▶ _INPUT DATA_
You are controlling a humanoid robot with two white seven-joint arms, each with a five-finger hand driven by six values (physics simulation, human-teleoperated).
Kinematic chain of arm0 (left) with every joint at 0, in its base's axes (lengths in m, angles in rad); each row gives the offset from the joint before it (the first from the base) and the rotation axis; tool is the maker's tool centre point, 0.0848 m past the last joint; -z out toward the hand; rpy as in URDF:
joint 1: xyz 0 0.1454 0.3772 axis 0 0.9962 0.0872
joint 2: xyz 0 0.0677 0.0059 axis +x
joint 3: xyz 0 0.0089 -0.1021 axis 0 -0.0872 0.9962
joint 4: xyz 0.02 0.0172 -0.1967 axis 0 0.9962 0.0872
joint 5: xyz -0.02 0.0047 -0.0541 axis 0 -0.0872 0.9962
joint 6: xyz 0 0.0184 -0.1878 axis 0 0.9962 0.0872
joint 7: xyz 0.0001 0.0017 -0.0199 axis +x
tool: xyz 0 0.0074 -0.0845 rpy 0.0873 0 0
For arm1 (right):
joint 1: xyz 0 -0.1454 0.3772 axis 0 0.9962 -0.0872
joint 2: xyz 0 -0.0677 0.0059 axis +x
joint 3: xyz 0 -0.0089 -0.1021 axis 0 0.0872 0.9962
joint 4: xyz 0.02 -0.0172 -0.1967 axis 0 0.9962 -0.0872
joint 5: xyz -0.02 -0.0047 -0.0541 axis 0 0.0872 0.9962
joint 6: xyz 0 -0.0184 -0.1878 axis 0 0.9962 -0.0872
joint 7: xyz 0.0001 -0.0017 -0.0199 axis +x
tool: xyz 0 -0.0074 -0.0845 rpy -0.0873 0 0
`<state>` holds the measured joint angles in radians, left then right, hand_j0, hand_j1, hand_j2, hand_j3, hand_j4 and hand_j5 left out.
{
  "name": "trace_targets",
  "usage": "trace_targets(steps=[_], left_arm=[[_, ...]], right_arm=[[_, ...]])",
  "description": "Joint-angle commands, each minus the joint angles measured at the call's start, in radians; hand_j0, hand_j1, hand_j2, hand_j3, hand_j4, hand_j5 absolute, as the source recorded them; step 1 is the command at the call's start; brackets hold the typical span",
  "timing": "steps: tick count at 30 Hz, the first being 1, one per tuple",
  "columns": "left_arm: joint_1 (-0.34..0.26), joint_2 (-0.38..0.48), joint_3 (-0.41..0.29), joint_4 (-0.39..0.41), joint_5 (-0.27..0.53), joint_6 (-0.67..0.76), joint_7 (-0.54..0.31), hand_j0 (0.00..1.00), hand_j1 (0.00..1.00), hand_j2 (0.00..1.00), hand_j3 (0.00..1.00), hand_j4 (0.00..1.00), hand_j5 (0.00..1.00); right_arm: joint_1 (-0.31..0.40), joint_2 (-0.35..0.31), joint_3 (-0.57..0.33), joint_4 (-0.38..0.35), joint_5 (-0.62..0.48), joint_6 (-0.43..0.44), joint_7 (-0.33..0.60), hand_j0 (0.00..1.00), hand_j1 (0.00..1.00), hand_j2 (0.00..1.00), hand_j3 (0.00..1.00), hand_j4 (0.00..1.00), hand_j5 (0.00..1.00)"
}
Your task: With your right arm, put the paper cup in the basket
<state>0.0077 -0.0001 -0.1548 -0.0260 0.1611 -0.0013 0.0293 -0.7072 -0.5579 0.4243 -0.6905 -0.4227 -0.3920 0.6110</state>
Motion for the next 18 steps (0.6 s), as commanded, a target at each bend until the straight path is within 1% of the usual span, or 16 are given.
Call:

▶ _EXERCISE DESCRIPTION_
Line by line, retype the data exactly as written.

▶ _EXERCISE ANSWER_
You are controlling a humanoid robot with two white seven-joint arms, each with a five-finger hand driven by six values (physics simulation, human-teleoperated).
Kinematic chain of arm0 (left) with every joint at 0, in its base's axes (lengths in m, angles in rad); each row gives the offset from the joint before it (the first from the base) and the rotation axis; tool is the maker's tool centre point, 0.0848 m past the last joint; -z out toward the hand; rpy as in URDF:
joint 1: xyz 0 0.1454 0.3772 axis 0 0.9962 0.0872
joint 2: xyz 0 0.0677 0.0059 axis +x
joint 3: xyz 0 0.0089 -0.1021 axis 0 -0.0872 0.9962
joint 4: xyz 0.02 0.0172 -0.1967 axis 0 0.9962 0.0872
joint 5: xyz -0.02 0.0047 -0.0541 axis 0 -0.0872 0.9962
joint 6: xyz 0 0.0184 -0.1878 axis 0 0.9962 0.0872
joint 7: xyz 0.0001 0.0017 -0.0199 axis +x
tool: xyz 0 0.0074 -0.0845 rpy 0.0873 0 0
For arm1 (right):
joint 1: xyz 0 -0.1454 0.3772 axis 0 0.9962 -0.0872
joint 2: xyz 0 -0.0677 0.0059 axis +x
joint 3: xyz 0 -0.0089 -0.1021 axis 0 0.0872 0.9962
joint 4: xyz 0.02 -0.0172 -0.1967 axis 0 0.9962 -0.0872
joint 5: xyz -0.02 -0.0047 -0.0541 axis 0 0.0872 0.9962
joint 6: xyz 0 -0.0184 -0.1878 axis 0 0.9962 -0.0872
joint 7: xyz 0.0001 -0.0017 -0.0199 axis +x
tool: xyz 0 -0.0074 -0.0845 rpy -0.0873 0 0
`<state>` holds the measured joint angles in radians, left then right, hand_j0, hand_j1, hand_j2, hand_j3, hand_j4 and hand_j5 left out.
{
  "name": "trace_targets",
  "usage": "trace_targets(steps=[_], left_arm=[[_, ...]], right_arm=[[_, ...]])",
  "description": "Joint-angle commands, each minus the joint angles measured at the call's start, in radians; hand_j0, hand_j1, hand_j2, hand_j3, hand_j4, hand_j5 absolute, as the source recorded them; step 1 is the command at the call's start; brackets hold the typical span",
  "timing": "steps: tick count at 30 Hz, the first being 1, one per tuple",
  "columns": "left_arm: joint_1 (-0.34..0.26), joint_2 (-0.38..0.48), joint_3 (-0.41..0.29), joint_4 (-0.39..0.41), joint_5 (-0.27..0.53), joint_6 (-0.67..0.76), joint_7 (-0.54..0.31), hand_j0 (0.00..1.00), hand_j1 (0.00..1.00), hand_j2 (0.00..1.00), hand_j3 (0.00..1.00), hand_j4 (0.00..1.00), hand_j5 (0.00..1.00); right_arm: joint_1 (-0.31..0.40), joint_2 (-0.35..0.31), joint_3 (-0.57..0.33), joint_4 (-0.38..0.35), joint_5 (-0.62..0.48), joint_6 (-0.43..0.44), joint_7 (-0.33..0.60), hand_j0 (0.00..1.00), hand_j1 (0.00..1.00), hand_j2 (0.00..1.00), hand_j3 (0.00..1.00), hand_j4 (0.00..1.00), hand_j5 (0.00..1.00)"
}
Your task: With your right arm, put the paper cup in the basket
<state>0.0077 -0.0001 -0.1548 -0.0260 0.1611 -0.0013 0.0293 -0.7072 -0.5579 0.4243 -0.6905 -0.4227 -0.3920 0.6110</state>
Motion for the next 18 steps (0.6 s), as commanded, a target at each bend until the straight path is within 1% of the usual span, or 16 are given.
Call:

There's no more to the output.